Il palazzo nel 1860 divenne sede del primo sportello della Cassa di Risparmio di Parma.
ll committente del Palazzo fu Scipione Tarasconi (1555-1618), figlio di Giovan Battista, al servizio di Alessandro Farnese, nominato cavaliere nel 1592.
La famiglia Tarasconi, la cui presenza è attestata in Parma a partire dal 1415, imparentata con quelle dei Lalatta e dei Bajardi ha mantenuto la proprietà fino alla metà dell’Ottocento quando, per mancanza di discendenza, l’edificio è passato per via parentale ai Meli Lupi Soragna , che lo hanno ceduto nel 2014.
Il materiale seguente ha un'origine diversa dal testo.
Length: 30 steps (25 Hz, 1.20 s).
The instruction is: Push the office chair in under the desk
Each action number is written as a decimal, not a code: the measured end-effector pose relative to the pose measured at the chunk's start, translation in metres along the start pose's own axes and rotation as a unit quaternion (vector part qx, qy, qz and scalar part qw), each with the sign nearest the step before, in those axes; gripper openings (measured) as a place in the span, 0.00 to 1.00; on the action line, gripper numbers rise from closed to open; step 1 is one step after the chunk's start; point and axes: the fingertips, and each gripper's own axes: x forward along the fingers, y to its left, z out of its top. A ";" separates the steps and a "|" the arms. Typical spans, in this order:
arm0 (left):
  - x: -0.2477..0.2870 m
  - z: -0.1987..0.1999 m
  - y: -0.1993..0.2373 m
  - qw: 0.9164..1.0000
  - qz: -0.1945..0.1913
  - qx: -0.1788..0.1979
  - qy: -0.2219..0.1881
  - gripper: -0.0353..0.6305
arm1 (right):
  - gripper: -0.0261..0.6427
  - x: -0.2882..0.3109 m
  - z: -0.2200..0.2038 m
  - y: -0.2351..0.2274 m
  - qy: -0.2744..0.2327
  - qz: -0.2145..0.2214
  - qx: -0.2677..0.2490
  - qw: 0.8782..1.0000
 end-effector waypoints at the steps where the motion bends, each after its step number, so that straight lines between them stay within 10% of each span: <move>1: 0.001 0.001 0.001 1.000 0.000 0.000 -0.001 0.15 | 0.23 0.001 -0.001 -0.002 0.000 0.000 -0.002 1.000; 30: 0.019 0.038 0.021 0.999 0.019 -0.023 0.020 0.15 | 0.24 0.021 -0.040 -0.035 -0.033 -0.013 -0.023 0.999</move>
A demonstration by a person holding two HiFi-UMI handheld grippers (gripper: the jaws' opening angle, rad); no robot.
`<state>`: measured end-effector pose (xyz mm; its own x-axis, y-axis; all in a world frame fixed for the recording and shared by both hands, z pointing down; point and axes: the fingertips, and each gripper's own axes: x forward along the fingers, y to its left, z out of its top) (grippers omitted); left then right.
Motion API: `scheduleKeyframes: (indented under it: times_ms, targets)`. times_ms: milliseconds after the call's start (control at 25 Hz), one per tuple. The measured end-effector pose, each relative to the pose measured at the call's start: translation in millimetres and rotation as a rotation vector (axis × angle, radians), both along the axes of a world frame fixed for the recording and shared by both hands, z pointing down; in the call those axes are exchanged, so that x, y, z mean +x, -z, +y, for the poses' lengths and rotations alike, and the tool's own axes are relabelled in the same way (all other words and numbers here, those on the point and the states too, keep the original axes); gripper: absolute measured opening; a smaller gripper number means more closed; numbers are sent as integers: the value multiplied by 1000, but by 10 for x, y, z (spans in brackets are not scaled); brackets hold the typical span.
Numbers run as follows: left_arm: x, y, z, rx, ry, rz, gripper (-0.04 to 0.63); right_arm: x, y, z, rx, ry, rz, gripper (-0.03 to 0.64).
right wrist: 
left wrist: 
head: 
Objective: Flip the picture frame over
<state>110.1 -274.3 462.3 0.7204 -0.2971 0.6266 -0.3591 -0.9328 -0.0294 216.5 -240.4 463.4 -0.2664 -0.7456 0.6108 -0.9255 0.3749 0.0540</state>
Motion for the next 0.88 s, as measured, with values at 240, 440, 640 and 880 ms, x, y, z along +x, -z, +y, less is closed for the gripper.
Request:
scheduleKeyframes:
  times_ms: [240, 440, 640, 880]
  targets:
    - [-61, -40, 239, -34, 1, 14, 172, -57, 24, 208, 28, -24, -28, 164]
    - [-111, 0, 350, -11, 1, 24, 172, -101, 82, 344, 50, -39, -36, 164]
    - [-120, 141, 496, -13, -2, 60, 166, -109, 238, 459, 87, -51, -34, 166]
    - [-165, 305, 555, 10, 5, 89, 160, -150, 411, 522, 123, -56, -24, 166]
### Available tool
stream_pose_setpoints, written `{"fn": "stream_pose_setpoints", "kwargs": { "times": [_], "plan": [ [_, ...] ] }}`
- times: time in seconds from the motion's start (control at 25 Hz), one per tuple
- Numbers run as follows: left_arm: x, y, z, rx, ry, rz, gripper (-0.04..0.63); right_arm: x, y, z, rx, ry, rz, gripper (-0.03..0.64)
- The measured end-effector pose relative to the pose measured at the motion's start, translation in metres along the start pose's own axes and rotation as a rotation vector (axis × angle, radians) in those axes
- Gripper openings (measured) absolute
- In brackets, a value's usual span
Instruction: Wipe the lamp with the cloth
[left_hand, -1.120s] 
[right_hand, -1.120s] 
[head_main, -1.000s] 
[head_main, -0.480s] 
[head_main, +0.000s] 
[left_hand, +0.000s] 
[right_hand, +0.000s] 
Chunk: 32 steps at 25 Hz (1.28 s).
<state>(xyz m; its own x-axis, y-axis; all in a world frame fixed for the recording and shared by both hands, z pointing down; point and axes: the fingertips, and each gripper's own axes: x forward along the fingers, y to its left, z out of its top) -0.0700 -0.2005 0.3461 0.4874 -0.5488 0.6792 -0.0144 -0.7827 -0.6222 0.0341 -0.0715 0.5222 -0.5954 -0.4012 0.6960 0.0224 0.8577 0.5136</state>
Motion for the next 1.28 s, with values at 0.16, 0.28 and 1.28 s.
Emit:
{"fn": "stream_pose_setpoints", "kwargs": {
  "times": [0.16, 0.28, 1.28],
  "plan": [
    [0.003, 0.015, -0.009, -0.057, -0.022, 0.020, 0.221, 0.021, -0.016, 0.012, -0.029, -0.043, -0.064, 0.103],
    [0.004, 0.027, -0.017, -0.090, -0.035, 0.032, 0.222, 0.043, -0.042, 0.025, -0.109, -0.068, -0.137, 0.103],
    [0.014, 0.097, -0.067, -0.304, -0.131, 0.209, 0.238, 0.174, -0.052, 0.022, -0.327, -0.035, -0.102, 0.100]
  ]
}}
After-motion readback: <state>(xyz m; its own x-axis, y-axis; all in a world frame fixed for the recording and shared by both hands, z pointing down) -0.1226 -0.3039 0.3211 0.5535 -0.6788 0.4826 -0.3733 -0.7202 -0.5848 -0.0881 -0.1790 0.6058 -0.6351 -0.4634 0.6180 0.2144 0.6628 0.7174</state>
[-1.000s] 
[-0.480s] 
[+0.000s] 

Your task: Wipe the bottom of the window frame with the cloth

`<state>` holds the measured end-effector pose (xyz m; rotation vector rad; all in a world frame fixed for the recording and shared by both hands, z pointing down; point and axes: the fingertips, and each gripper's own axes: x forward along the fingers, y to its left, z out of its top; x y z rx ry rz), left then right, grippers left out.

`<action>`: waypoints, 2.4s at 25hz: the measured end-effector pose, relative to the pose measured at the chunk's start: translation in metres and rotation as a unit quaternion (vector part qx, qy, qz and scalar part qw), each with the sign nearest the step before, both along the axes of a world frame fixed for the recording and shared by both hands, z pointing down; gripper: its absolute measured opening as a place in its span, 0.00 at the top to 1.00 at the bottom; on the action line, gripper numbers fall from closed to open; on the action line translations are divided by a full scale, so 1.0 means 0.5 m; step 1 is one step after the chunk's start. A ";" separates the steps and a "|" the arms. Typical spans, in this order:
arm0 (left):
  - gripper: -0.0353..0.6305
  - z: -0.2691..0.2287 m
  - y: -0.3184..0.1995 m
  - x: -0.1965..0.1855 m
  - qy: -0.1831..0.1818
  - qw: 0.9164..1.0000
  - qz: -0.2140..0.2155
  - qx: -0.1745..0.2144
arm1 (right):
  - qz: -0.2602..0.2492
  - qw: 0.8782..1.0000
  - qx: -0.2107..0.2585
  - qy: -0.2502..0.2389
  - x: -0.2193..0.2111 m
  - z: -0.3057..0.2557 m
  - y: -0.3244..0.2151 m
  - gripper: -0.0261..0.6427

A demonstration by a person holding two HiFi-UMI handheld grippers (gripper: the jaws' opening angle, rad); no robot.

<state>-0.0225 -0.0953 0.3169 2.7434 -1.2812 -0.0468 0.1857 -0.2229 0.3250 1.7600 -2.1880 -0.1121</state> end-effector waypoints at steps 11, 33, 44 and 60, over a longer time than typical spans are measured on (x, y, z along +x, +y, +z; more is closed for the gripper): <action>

I lavori di restauro sono iniziati l’anno seguente nel 2015.
L’attuale planimetria dell’edificio risale in gran parte al tardo Cinquecento su progetto di Giovan Francesco Testa (1506-1590), collaboratore di Jacopo Vignola, soprintendente al Palazzo Farnese di Piacenza e dei lavori al palazzo del Giardino di Parma, che esegue i lavori verso il 1580, accorpando tre fabbriche preesistenti, attribuibili a fasi edilizie trecentesche e dell’inizio del Quattrocento, come è possibile verificare dalla facciata su strada Farini, ma alcuni recenti ritrovamenti di resti di una statua probabilmente di epoca romana fanno pensare ad una stratificazione artistica ben più remota che riassume l’intero percorso storico della città.
La scenografica scala a chiocciola barocca del Testa pare ispirarsi a quella all’interno del Palazzo Barozzi di Vignola progettata da Jacopo Barozzi, detto “il Vignola” con il quale l’architetto parmigiano collaborò.
Al piano nobile, si apre verso strada Farini un salone con soffitto ligneo a cassettoni tardo-cinquecentesco, suddiviso in nove riquadri interamente decorati; al centro campeggia la probabile raffigurazione della Primavera, mentre intorno si trovano vari motivi a grottesche alternati a volti femminili, uccelli e leoni.
Sulla sommità delle pareti corre un fregio che rappresenta, all’interno di cornici, 12 scene dell’Antico Testamento, strutturalmente correlate strettamente all’orditura dei cassettoni.
I dipinti dei cassettoni furono probabilmente realizzati da Cesare Baglione, mentre i fregi furono presumibilmente completati in un secondo momento dai suoi aiuti, tra i quali Girolamo Curti detto “il Dentone”, Angelo Michele Colonna e Giovanni Maria Conti della Camera.